Thursday, May 31, 2007

The Holiday: B

If I were so compelled I could write a review of this latest rom-com from the likes of Nancy Meyers and Cameron Diaz with such phrases as "light as air" and "touching in all the right places". I could also write it with words like "woefully self-indulgent" and "a movie that deals in cliches as readily as it does in heart". To say these things though, and only these things, about such a heady comedy would do it a disservice and would in fact send you into a multiplex unprepared to watch the Feel Good Movie of the Year.

Ever since 2003, writer-director Nancy Meyers has been aiming for something deeper, more authentic in that tired genre of chick flicks.That isn't to say she hasn't been a fan of the rote and regular before: her 2000 confection What Women Want was a clever by-the-numbers romantic-comedy. However with this overstuffed latest offering starring Kate Winslet, Cameron Diaz, Jude Law, and Jack Black, Meyers is going for the movie verison of alternative cabaret: quirky, heartfelt, and undeniably enjoyable. She hasn't quite hit the high-water mark set by her assured and witty adult comedy Something's Gotta Give of three years ago, but she's trying. This is more cabaret-ish.

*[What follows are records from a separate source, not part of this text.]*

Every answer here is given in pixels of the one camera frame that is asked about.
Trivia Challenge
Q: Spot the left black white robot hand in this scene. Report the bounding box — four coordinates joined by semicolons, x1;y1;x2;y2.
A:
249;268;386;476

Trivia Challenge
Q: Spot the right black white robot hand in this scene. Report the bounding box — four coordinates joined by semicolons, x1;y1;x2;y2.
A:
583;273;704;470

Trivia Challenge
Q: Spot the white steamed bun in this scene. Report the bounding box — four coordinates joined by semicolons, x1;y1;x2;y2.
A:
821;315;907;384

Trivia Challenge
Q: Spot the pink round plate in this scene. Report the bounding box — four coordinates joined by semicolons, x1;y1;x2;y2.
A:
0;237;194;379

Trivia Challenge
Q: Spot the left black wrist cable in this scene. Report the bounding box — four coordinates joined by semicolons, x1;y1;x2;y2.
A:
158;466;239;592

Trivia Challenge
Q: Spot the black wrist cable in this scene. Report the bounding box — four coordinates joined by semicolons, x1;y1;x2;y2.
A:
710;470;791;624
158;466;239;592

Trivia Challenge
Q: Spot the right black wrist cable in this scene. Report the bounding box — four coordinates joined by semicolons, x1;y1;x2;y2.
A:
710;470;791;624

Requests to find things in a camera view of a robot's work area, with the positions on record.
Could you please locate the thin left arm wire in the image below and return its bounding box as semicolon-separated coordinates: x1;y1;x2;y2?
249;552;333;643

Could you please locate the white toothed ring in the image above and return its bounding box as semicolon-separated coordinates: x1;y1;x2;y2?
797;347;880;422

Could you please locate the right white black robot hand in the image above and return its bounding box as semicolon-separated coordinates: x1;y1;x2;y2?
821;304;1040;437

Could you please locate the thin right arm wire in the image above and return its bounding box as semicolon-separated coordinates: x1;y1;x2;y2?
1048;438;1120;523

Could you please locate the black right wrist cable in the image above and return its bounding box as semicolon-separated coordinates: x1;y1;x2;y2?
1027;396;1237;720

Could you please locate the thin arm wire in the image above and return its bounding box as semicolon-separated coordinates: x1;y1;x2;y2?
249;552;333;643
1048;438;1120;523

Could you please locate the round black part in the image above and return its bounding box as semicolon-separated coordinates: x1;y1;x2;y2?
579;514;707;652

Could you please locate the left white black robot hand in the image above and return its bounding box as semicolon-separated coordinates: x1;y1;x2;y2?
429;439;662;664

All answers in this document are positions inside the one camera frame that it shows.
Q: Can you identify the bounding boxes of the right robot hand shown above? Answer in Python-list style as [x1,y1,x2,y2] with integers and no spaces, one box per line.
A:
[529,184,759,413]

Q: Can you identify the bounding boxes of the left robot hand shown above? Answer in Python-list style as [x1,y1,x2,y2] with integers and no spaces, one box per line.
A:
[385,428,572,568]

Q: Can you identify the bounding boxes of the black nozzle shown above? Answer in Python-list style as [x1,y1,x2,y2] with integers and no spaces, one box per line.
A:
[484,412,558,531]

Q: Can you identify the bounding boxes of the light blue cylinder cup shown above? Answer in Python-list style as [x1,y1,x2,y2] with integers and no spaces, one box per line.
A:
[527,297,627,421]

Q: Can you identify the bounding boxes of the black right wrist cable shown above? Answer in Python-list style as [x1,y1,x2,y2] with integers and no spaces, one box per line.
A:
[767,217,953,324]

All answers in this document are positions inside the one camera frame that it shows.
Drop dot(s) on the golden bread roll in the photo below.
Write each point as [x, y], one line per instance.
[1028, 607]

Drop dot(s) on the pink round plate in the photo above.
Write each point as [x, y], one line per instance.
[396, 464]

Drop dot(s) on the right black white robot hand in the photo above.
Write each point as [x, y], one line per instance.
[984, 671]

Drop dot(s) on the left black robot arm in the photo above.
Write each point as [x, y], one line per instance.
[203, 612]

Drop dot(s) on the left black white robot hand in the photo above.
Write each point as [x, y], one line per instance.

Iris (Kate Winslet), a London journalist, and Amanda (Cameron Diaz), a movie advertiser, are two neurotic women (cliche #1) who's love lives stink (cliche #2) and who need to get away...perhaps to "improve" (cliche #3) so they switch houses to get away from it all (cliche #4). When I said the movie was ridiculously self-indulgent I meant it. The first half of the movie is spent watching two radiant leading laides cavort about spouting long-winded monologues and dancing to good music in bed. It builds on you though: when Amanda meets Graham (Jude Law) and Iris meets Miles (Jack Black) the whole pictures takes on a synthetic sheen of glossy affection and it works. As the quartet (soon to be joined by Eli Wallach as a Hollywood old-hat) circle around each other they're stripped away of their indulgence and, in essence, so is Nancy Meyers. Though it may have seemed to aim for a low-brown piece of chunky chick-lit the movie in fact is the opposite: a zesty, emotional comedy that is everything an excellent romance movie should be and rarely ever is.

Forget the story for a second, what about the actors? Meyers gets her cast to perform their very best. Jack Black tones down his mania, Jude Law ups his chivilrousness, Eli Wallach is that hilarious and lovable fifth wheel, Kate Winslet reveals her sexy sadness (last seen perhaps in Titanic), and Cameron Diaz sizzles with happiness and beauty. Though the movie is in many ways a cookie-cutter confection of the holiday movie machine there is heart in the batter and perhaps brains to boot.